Photography by Cylla von Tiedemann

The Breathing Hole
This Canada 150 commission gets off to a slow start with the full weight of the production resting on actors with little to no live stage experience, leading to dropped lines, missed cues, and awkward pacing. That’s the only reason it’s included in the “so-so” section, because it just isn’t up to the performance standard of the “see” shows. Reneltta Arluk’s production is actually really beautiful- smart, methodical, quietly emotional- and Daniela Masellis’ arctic design is incredibly effective, especially the giant puppeted polar bears that give the production its gigantic beating heart, to say nothing of its startling ending. Colleen Murphy’s inventive text takes the story so much further than you imagine it going in act one, extrapolating further and further as the cautionary tale barrels towards heartbreak. It’s also shockingly funny, highlighted by a language barrier “who’s on first” that perfectly illustrates the “we’re not all that different” subtext that would otherwise have landed with too much of a thud. The Breathing Hole has some of the highest emotional stakes of any production this year, coupled with some of the most affecting visuals. It’s imperfect but it’s quite a sight.

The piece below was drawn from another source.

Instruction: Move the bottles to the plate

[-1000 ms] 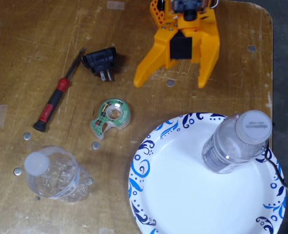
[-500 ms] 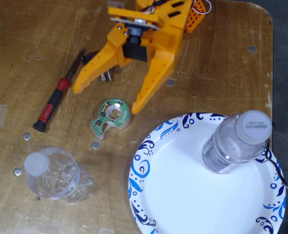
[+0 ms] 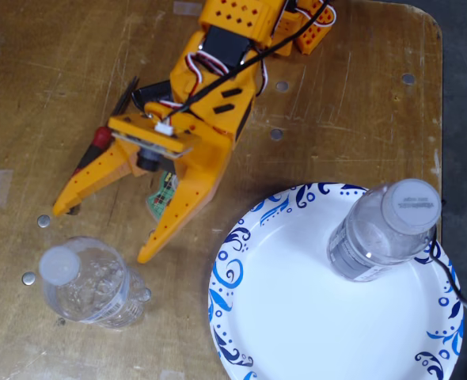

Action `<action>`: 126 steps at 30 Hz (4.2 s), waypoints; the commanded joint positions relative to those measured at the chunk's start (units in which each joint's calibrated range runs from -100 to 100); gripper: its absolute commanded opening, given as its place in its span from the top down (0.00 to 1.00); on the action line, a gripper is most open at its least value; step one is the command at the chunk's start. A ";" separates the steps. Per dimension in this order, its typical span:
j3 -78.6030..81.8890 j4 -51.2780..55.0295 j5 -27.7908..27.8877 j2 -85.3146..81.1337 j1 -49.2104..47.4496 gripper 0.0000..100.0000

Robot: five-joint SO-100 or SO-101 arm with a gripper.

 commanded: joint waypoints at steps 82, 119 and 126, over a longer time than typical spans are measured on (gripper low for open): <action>-33.66 6.53 -0.41 13.98 1.18 0.92; -6.09 14.01 -0.25 -4.23 -21.14 0.91; -2.67 11.58 -0.15 -4.15 -18.66 0.91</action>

Photography by Cylla von Tiedemann

Bakkhai
This bold production from director Jillian Keiley really belongs anywhere but on the so-so list. You will likely either love it or hate it, there doesn’t seem to be any in between. For myself, I loved parts (Mac Fyfe’s brazenly sexual, androgynous, inhuman performance as Dionysos) and hated others (Veda Hille’s original musical theatre-sounding songs are so out of place in this artsy greek myth that, pretty though they may be, it’s honestly hard not to laugh each time a new one begins. It’s rough to blame musical theatre composer Hille for composing in her own style, though; surely a hiring issue more than an execution one). Averaging such reactions out, Bakkhai ends up on the so-so list even though there’s nothing so-so about it. At the end of the day, I’ll always give credit where credit is due for a big swing taken in a climate that doesn’t always encourage such things. Bakkhai is a huge freaking swing and for that I kind of love it.